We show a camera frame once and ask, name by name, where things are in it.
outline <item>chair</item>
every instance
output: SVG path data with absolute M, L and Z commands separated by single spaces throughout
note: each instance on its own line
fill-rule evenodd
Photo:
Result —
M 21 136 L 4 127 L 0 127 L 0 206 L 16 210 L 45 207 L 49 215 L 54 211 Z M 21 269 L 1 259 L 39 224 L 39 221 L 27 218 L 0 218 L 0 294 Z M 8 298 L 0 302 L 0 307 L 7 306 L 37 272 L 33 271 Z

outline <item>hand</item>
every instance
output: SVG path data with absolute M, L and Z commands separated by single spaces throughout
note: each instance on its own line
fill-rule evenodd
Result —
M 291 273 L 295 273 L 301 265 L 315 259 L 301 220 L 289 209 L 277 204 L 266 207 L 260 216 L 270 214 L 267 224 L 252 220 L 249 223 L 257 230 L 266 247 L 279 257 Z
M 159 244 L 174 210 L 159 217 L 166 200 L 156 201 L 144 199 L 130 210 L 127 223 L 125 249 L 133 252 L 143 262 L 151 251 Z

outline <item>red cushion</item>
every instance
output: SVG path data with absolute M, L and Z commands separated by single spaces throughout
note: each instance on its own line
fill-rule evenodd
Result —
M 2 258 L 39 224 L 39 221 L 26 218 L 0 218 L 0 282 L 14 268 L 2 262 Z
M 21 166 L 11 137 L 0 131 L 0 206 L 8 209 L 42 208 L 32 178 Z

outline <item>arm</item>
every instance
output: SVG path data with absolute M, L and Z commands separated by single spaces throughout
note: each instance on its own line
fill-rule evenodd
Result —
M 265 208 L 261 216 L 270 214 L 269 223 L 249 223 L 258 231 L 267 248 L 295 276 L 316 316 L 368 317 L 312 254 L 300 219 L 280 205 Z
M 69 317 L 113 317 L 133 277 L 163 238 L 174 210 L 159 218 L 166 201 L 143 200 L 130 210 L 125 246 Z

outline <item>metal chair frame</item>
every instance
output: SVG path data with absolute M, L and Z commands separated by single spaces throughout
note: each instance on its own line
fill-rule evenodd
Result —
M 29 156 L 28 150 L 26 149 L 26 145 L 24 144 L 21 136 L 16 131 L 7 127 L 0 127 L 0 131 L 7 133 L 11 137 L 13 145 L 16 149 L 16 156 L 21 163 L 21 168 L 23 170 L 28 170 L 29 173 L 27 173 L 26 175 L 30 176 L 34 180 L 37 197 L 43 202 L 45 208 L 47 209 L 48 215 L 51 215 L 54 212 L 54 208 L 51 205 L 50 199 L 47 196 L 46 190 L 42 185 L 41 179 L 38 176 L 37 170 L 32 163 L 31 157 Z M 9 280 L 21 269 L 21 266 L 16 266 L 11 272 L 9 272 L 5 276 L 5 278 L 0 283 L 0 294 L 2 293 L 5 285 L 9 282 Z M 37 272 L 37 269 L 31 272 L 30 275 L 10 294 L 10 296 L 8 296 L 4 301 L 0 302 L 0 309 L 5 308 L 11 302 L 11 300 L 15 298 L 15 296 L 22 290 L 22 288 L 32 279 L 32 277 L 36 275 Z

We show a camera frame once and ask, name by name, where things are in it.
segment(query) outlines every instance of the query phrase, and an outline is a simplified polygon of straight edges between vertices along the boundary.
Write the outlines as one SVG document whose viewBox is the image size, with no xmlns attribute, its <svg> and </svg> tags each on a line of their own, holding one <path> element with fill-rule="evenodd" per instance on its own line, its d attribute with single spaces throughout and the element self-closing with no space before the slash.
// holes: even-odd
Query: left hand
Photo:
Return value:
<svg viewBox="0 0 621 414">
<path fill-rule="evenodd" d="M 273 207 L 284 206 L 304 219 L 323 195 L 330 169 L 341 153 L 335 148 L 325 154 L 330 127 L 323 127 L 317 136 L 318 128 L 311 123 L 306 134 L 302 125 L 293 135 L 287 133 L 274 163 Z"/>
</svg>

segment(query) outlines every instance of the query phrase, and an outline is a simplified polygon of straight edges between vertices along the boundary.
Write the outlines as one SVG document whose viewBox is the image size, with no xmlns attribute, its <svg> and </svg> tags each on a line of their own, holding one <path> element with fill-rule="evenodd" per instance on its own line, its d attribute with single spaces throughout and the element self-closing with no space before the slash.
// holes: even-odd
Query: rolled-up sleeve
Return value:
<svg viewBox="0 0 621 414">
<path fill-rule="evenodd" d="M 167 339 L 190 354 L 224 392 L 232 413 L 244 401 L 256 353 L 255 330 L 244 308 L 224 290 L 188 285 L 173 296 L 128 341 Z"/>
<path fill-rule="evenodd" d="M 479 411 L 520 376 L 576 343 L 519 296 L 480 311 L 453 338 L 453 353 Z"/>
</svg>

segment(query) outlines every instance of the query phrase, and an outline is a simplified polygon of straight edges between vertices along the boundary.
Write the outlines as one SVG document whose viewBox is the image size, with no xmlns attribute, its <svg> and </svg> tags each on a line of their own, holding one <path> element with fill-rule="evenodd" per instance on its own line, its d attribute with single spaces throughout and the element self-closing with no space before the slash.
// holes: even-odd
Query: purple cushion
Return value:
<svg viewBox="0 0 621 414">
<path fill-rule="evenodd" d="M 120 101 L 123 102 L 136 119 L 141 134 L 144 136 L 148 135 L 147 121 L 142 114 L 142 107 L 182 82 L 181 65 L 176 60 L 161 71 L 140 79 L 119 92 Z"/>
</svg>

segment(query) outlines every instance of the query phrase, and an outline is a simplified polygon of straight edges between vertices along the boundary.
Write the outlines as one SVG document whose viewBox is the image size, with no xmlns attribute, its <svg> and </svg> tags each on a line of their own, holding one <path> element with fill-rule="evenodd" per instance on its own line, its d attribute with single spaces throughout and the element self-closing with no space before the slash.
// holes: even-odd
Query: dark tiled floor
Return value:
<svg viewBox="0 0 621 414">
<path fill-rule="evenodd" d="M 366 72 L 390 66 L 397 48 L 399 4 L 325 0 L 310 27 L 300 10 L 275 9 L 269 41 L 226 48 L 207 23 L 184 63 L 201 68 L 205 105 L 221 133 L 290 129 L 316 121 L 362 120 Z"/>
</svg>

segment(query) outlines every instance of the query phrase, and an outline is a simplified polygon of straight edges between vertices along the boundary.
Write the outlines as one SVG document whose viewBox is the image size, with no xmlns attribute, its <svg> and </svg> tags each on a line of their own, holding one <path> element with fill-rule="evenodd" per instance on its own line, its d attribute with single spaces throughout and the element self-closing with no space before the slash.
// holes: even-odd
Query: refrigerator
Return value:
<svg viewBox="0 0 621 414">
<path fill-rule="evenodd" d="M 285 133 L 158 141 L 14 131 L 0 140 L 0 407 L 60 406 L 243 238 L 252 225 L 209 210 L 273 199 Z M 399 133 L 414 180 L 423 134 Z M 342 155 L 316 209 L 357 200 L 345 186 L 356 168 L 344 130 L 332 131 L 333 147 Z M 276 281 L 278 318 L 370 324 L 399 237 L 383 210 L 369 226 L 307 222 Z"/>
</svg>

■ ■ ■

■ What you are asked to do
The lines above that include "chair" should each be listed.

■ Exercise answer
outline <item>chair</item>
outline <item>metal chair frame</item>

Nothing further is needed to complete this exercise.